SOC-MartNet: A Martingale Neural Network for the Hamilton-Jacobi-Bellman Equation without Explicit inf H in Stochastic Optimal Controls
Wei Cai, Shuixin Fang, Tao Zhou
TL;DR
SOC‑MartNet tackles high‑dimensional Hamilton–Jacobi–Bellman equations in stochastic optimal control without requiring an explicit infimum of the Hamiltonian. By casting the problem into a martingale framework and employing adversarial learning to enforce both the minimum principle and martingale properties, it jointly learns neural networks for the value function and the optimal control, along with a test‑function network to certify the martingale constraint. The method relies on Monte Carlo estimates and Euler–Maruyama dynamics, enabling scalable solutions up to dimensions as large as $10^4$ with thousands of training iterations and without time‑marching recursion. Numerical experiments across linear and semilinear parabolic equations, nondegenerate HJBs, and SOCPs—including shifted targets and perturbations—demonstrate accuracy, robustness to dimension, and favorable computational efficiency, especially with parallel GPU architectures.
Abstract
In this paper, we propose a martingale-based neural network, SOC-MartNet, for solving high-dimensional Hamilton-Jacobi-Bellman (HJB) equations where no explicit expression is needed for the infimum of the Hamiltonian, $\inf_{u \in U} H(t,x,u, z,p)$, and stochastic optimal control problems (SOCPs) with controls on both drift and volatility.
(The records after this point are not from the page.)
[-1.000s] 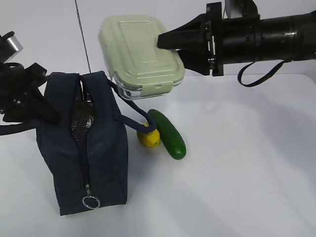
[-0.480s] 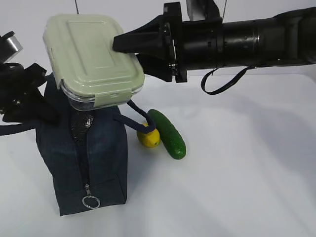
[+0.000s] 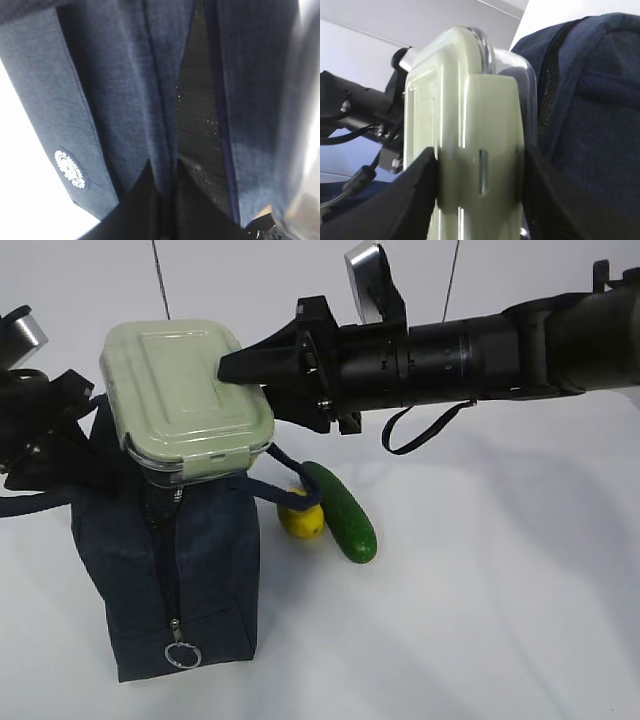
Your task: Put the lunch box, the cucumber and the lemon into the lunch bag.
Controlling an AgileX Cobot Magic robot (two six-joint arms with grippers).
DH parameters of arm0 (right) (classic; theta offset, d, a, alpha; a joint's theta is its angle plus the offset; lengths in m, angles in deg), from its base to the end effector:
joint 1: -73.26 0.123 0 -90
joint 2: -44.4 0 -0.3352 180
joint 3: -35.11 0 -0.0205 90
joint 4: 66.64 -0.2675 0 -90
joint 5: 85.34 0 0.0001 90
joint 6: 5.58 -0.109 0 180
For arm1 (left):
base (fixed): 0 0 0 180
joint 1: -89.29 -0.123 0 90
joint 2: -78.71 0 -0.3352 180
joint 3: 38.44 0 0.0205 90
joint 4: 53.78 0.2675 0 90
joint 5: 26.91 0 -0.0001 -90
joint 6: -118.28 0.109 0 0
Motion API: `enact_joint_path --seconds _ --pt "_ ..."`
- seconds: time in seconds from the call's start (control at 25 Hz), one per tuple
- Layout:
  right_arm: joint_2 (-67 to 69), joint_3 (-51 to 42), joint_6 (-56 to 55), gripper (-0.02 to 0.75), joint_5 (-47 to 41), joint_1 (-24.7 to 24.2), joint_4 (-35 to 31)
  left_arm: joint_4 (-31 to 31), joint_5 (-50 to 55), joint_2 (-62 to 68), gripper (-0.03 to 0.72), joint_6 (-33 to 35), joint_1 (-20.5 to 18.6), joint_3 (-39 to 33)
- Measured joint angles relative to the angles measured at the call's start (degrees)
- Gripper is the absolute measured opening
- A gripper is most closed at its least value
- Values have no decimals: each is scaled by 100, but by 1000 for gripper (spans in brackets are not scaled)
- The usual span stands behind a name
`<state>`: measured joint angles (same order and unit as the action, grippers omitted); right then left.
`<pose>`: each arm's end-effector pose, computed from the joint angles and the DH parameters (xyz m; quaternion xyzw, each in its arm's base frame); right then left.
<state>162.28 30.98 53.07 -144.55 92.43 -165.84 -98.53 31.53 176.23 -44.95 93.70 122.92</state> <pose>0.3943 0.2350 0.2781 -0.0983 0.7535 0.6141 0.2130 0.3091 -0.0895 0.2714 -0.0109 0.9417 -0.3268 0.0792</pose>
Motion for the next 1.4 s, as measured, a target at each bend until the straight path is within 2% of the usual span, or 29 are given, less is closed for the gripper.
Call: enact_joint_path --seconds 0.32,0.84,1.12,1.4 --pt "99 28 0 369 494 0 28 -232 13 0 1 157 0 0" --pt "99 170 0 369 920 0 1358 -560 78 0 1 348 0 0" --pt "99 665 -12 369 1324 0 2010 -1048 111 0 1 656 0 0" --pt "103 707 -233 369 1346 23 2514 -1622 111 0 1 1071 0 0"
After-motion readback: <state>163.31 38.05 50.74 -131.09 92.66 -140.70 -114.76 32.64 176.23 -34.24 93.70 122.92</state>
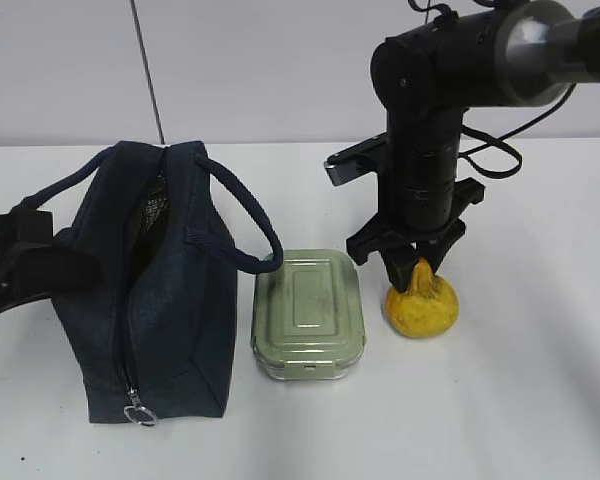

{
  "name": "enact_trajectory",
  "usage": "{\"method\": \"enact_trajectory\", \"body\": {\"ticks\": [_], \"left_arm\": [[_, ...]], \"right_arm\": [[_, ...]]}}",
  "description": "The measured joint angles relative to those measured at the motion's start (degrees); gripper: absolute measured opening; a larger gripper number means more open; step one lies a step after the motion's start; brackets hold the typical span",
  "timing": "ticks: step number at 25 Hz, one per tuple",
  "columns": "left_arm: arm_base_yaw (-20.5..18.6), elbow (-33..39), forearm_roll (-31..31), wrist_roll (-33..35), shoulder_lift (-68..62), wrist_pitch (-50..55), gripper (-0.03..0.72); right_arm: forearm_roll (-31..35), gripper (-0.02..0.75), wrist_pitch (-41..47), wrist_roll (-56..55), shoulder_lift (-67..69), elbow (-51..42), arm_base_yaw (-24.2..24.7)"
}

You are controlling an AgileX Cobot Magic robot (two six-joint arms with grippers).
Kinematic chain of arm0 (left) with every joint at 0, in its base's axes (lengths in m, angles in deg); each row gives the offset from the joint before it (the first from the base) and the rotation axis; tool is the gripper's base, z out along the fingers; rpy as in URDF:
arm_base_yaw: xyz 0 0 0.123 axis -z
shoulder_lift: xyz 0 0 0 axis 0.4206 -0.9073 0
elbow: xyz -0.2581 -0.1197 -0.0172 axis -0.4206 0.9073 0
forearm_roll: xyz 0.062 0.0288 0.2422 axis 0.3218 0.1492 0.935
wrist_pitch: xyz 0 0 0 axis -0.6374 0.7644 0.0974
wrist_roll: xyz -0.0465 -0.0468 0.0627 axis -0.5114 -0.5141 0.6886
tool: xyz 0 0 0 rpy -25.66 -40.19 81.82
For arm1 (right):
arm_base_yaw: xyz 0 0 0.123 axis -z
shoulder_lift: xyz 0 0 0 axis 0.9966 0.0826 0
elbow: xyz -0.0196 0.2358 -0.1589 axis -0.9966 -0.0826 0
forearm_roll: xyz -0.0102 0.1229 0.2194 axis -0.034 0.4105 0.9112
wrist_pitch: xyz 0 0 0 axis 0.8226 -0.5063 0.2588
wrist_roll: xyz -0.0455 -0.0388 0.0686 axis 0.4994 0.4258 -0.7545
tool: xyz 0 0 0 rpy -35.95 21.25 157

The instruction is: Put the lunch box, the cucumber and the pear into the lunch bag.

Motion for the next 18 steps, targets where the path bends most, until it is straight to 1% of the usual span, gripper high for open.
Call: {"method": "enact_trajectory", "body": {"ticks": [2, 7, 13, 16, 18], "left_arm": [[0.0, 0.0, 0.1, 0.0, 0.0, 0.0, -0.019], [0.0, 0.0, 0.1, 0.0, 0.0, 0.0, -0.019], [0.0, 0.0, 0.1, 0.0, 0.0, 0.0, -0.019], [0.0, 0.0, 0.1, 0.0, 0.0, 0.1, -0.019], [0.0, 0.0, 0.1, 0.0, 0.0, 0.1, -0.019]], "right_arm": [[-0.1, 0.293, 0.0, 0.0, 0.0, 0.0, 0.0], [-0.8, 0.281, 1.4, 0.0, 0.7, 2.6, 0.0], [-1.1, 0.276, 1.8, 0.0, 0.9, 12.4, 0.0], [1.7, 0.274, 2.0, 0.3, 0.6, 17.3, 0.0], [5.2, 0.273, 2.3, 0.6, 0.0, 20.6, 0.0]]}}
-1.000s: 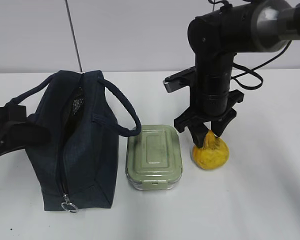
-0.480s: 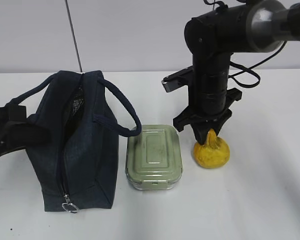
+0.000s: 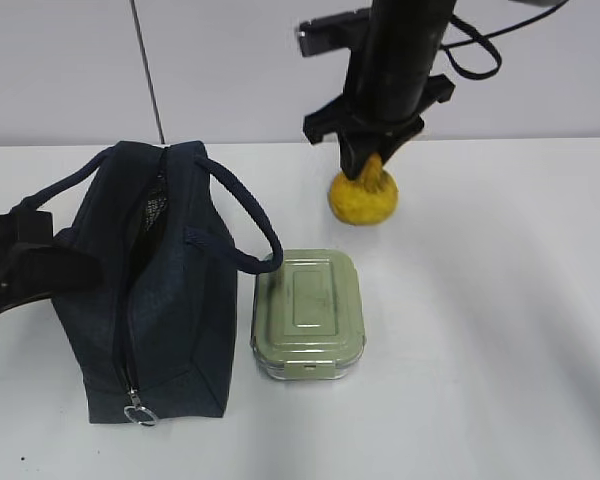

We reformulate the HJB equations for the value function by training two neural networks, one for the value function and one for the optimal control with the help of two stochastic processes - a Hamiltonian process and a cost process. The control and value networks are trained such that the associated Hamiltonian process is minimized to satisfy the minimum principle of a feedback SOCP, and the cost process becomes a martingale, thus, ensuring the value function network as the solution to the corresponding HJB equation. Moreover, to enforce the martingale property for the cost process, we employ an adversarial network and construct a loss function characterizing the projection property of the conditional expectation condition of the martingale. Numerical results show that the proposed SOC-MartNet is effective and efficient for solving HJB-type equations and SOCPs with a dimension up to 10,000 in a small number of iteration steps (less than 6000) of training.